* **Problem details**: Go through the data below and return each line where the string "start" occurs.

**** Stored data ****

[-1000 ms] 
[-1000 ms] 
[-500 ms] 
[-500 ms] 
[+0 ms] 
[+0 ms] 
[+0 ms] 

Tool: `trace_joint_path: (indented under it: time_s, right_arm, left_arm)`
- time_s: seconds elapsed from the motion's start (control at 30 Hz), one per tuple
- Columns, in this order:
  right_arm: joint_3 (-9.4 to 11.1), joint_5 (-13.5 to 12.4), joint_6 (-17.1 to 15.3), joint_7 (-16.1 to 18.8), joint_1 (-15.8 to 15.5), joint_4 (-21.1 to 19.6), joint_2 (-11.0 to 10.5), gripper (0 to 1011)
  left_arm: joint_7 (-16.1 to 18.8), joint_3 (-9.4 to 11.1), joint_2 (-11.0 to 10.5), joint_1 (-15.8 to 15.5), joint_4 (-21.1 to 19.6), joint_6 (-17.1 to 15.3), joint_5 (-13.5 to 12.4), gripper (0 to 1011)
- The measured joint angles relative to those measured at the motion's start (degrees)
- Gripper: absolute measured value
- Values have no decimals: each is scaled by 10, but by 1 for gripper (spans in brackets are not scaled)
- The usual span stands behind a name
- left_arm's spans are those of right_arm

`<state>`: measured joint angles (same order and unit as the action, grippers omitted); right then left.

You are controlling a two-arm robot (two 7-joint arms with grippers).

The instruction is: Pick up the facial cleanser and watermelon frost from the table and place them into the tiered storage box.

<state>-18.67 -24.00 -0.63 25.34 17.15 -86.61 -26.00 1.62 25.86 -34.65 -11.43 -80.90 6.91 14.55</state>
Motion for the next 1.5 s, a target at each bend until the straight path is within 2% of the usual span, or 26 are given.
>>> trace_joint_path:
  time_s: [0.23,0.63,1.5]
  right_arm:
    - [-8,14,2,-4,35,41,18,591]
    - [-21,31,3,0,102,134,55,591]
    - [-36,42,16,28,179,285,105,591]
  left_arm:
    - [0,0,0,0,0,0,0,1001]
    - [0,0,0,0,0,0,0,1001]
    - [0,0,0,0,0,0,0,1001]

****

* **Answer to this task**:
- time_s: seconds elapsed from the motion's start (control at 30 Hz), one per tuple
- The measured joint angles relative to those measured at the motion's start (degrees)

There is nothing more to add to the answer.